- _What this task involves_
Write the listing out again in full. Every character must match.
===== Information shown =====
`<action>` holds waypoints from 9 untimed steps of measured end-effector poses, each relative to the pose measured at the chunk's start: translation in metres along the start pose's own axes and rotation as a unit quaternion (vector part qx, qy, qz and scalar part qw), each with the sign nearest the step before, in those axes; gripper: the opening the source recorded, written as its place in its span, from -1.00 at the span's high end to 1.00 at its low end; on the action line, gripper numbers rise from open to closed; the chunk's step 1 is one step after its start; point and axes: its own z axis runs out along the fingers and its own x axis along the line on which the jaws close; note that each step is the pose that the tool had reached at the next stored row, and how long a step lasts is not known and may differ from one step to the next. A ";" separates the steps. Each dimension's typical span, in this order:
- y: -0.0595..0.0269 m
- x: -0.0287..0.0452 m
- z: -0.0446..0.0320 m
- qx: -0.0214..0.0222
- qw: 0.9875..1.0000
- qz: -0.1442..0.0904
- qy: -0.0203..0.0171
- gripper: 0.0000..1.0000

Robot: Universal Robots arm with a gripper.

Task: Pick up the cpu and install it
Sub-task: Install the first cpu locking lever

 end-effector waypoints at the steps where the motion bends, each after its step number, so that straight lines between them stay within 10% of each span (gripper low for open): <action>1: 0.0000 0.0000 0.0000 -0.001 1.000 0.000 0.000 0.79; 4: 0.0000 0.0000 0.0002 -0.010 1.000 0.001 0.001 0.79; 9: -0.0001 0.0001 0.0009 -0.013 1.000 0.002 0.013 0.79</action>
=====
- _Reply_
`<action>` holds waypoints from 9 untimed steps of measured end-effector poses, each relative to the pose measured at the chunk's start: translation in metres along the start pose's own axes and rotation as a unit quaternion (vector part qx, qy, qz and scalar part qw), each with the sign nearest the step before, in those axes; gripper: the opening the source recorded, written as its place in its span, from -1.00 at the span's high end to 1.00 at its low end; on the action line, gripper numbers rise from open to closed; the chunk's step 1 is one step after its start; point and axes: its own z axis runs out along the fingers and its own x axis along the line on which the jaws close; note that each step is the pose that the tool had reached at the next stored row, and how long a step lasts is not known and may differ from one step to the next. A ";" separates the steps. Each dimension's typical span, in this order:
- y: -0.0595..0.0269 m
- x: -0.0287..0.0452 m
- z: -0.0446..0.0320 m
- qx: -0.0214..0.0222
- qw: 0.9875..1.0000
- qz: -0.1442..0.0904
- qy: -0.0203..0.0171
- gripper: 0.0000..1.0000

Robot: Universal Robots arm with a gripper.

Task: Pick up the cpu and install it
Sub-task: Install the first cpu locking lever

 end-effector waypoints at the steps where the motion bends, each after its step number, so that straight lines between them stay within 10% of each span (gripper low for open): <action>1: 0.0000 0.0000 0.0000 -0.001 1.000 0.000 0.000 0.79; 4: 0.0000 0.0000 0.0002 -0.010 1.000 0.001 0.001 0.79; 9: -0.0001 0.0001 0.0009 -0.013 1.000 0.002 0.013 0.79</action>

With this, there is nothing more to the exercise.